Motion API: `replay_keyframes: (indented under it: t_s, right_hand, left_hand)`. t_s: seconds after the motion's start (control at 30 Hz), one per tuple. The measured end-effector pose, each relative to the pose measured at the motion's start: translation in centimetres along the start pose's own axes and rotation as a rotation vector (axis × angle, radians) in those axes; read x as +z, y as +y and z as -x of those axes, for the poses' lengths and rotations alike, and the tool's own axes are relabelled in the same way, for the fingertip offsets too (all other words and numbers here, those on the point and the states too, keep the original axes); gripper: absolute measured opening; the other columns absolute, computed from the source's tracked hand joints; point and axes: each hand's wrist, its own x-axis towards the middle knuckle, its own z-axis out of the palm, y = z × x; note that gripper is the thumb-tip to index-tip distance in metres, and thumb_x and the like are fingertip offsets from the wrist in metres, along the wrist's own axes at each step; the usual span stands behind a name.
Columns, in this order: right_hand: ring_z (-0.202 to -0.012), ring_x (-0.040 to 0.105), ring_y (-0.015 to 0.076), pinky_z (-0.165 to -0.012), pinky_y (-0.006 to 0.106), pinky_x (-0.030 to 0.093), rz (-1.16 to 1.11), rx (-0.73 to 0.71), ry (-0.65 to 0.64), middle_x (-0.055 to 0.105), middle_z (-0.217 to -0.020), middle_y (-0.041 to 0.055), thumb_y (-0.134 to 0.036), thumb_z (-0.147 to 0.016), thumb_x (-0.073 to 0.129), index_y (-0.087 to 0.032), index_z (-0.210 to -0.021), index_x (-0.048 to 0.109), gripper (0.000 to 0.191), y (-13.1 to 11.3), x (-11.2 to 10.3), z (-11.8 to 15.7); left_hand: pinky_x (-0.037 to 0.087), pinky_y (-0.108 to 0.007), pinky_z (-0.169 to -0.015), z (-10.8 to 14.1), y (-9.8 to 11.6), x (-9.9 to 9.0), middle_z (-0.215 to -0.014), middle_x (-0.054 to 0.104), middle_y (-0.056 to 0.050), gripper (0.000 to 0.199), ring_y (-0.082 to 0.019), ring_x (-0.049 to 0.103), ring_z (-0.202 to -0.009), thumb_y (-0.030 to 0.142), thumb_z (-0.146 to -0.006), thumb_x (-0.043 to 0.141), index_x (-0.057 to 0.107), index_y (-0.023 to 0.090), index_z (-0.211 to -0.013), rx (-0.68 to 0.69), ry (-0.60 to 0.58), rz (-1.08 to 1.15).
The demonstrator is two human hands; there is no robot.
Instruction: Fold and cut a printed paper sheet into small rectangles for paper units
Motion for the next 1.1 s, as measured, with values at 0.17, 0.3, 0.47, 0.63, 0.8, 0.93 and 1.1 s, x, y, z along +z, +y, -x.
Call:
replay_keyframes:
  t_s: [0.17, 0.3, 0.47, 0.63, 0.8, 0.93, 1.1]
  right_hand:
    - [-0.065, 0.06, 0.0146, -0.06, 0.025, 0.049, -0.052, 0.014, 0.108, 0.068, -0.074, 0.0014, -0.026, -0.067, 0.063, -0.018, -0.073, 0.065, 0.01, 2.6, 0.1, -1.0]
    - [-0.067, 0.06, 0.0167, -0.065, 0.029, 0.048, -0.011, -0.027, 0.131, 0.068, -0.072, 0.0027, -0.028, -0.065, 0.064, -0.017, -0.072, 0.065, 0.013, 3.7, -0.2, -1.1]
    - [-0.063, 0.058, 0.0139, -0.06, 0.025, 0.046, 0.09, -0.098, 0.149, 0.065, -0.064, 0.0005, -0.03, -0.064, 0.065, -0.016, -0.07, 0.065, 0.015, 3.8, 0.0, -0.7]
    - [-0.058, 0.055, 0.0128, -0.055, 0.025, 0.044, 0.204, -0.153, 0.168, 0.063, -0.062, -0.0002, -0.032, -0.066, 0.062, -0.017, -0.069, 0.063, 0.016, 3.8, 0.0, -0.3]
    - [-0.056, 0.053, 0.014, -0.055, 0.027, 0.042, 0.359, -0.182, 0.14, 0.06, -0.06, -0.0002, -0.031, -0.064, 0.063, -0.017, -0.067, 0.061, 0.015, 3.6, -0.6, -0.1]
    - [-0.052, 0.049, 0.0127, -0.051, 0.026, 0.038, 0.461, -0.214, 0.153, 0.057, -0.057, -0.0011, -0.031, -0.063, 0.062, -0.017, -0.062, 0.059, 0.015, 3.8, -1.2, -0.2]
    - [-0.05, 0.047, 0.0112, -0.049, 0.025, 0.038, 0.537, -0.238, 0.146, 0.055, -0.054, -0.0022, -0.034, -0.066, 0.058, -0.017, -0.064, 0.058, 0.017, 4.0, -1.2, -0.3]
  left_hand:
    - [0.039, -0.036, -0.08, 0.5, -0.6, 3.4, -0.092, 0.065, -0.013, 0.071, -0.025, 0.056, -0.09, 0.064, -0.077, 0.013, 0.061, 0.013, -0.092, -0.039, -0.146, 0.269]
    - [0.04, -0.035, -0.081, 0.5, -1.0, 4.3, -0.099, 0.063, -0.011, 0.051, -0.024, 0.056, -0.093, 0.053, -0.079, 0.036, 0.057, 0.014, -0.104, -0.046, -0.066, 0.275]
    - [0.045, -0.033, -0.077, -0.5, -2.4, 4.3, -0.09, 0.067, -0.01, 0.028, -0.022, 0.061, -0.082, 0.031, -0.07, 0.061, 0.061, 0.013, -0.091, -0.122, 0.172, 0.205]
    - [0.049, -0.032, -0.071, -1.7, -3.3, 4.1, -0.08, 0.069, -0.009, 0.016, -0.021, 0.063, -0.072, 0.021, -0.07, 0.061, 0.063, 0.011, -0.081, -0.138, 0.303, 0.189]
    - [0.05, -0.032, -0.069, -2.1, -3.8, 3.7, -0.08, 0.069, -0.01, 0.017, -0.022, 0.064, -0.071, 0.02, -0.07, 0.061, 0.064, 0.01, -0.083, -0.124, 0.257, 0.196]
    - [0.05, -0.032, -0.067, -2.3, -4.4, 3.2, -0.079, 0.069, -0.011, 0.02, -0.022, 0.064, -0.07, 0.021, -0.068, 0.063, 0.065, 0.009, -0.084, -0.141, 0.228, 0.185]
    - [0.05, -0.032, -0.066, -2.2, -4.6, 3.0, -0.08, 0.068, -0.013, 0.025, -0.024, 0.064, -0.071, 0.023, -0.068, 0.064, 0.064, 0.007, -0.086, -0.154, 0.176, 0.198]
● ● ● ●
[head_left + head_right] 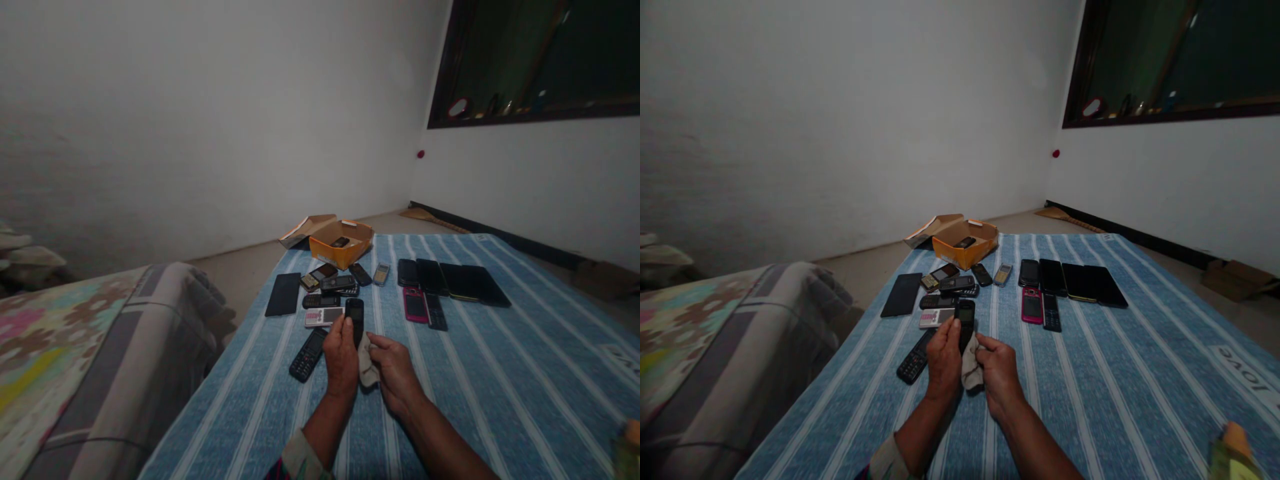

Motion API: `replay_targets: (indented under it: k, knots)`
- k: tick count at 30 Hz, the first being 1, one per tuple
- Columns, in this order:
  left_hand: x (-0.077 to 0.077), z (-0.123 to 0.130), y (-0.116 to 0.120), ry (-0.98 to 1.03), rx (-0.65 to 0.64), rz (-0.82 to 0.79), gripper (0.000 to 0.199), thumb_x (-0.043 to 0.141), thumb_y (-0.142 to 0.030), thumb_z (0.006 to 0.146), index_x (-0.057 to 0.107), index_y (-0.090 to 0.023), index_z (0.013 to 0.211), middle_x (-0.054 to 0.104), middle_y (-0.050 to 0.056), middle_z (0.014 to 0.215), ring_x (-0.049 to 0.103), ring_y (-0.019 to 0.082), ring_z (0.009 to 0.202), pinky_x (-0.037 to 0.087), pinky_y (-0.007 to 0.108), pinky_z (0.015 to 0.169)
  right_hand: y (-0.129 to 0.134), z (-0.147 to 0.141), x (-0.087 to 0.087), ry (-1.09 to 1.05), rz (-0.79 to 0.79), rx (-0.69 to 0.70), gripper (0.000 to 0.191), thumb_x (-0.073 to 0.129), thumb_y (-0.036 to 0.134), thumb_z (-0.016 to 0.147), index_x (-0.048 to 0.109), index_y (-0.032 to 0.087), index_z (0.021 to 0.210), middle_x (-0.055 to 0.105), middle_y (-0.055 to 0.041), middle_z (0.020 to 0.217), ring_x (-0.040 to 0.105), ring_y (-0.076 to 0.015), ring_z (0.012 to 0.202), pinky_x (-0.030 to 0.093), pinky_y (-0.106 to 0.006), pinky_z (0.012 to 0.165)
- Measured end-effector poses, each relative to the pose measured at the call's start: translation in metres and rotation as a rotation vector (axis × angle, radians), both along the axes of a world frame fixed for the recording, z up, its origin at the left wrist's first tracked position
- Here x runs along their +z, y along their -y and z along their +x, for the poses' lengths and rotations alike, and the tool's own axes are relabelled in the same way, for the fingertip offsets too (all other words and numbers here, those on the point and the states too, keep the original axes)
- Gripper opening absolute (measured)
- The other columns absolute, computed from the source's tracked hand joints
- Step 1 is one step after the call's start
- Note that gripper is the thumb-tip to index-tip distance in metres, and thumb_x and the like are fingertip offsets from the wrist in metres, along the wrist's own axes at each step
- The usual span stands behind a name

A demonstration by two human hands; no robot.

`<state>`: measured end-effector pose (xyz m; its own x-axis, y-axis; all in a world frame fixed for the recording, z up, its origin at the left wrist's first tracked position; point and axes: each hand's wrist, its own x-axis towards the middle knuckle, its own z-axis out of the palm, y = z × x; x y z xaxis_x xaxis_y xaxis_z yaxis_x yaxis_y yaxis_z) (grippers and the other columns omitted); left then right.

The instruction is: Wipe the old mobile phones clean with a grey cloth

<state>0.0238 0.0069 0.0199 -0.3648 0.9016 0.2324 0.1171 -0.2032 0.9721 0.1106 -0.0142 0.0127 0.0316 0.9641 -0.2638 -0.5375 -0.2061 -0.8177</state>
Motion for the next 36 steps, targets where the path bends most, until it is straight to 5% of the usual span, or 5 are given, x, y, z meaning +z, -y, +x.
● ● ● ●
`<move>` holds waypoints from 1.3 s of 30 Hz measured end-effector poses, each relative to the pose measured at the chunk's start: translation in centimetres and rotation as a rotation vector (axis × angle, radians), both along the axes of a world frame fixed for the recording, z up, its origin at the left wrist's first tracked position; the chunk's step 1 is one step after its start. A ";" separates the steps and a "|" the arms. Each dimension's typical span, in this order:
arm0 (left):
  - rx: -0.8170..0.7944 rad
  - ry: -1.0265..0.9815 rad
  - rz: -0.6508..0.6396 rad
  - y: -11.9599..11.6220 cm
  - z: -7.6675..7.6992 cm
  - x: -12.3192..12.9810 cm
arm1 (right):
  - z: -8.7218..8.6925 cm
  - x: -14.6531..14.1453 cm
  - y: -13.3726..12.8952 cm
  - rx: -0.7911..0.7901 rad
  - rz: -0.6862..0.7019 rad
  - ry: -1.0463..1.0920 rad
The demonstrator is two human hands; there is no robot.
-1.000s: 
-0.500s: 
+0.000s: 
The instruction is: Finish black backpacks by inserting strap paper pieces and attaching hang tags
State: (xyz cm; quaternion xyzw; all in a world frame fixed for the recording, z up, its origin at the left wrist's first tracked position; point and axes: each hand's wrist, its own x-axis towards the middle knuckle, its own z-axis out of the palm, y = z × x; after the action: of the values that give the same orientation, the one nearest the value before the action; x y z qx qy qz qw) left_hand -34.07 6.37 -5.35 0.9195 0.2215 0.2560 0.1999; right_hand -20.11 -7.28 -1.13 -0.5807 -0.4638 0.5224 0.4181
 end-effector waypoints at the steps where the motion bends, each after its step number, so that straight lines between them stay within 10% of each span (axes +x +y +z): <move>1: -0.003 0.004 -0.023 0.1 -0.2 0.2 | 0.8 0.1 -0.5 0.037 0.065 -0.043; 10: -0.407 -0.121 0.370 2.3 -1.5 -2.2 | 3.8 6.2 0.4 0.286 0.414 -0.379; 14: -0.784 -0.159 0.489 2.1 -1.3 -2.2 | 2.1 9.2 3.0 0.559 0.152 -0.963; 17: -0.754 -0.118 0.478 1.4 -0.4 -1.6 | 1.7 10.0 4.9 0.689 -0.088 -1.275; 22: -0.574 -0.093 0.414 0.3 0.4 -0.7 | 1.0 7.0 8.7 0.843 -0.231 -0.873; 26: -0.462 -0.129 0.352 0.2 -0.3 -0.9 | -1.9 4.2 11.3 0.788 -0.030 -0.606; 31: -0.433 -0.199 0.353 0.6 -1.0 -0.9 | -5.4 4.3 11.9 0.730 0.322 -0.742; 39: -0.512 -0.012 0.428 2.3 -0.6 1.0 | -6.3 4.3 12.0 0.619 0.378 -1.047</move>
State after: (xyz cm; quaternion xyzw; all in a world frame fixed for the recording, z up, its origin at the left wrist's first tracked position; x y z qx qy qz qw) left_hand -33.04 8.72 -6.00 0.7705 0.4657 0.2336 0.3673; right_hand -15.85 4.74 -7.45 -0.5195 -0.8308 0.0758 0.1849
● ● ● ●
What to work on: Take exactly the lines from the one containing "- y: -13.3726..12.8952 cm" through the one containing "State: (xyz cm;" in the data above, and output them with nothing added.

Solution:
  - y: -13.3726..12.8952 cm
  - rx: -0.7911..0.7901 rad
  - rz: -0.6862..0.7019 rad
  - ry: -1.0463..1.0920 rad
The demonstrator is two human hands; there is no robot.
-1.000s: 
-0.500s: 
+0.000s: 
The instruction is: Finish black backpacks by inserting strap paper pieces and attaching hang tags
State: (xyz cm; quaternion xyzw; all in a world frame fixed for the recording, z up, its origin at the left wrist's first tracked position; point and axes: each hand's wrist, its own x-axis towards the middle knuckle, its own z-axis out of the palm, y = z × x; after the action: of the values that give the same orientation, the one nearest the value before the action; x y z qx qy qz qw) left_hand -34.07 6.37 -5.35 0.9195 0.2215 0.2560 0.1999; right_hand -20.11 -7.28 -1.13 -0.5807 -0.4638 0.5224 0.4181

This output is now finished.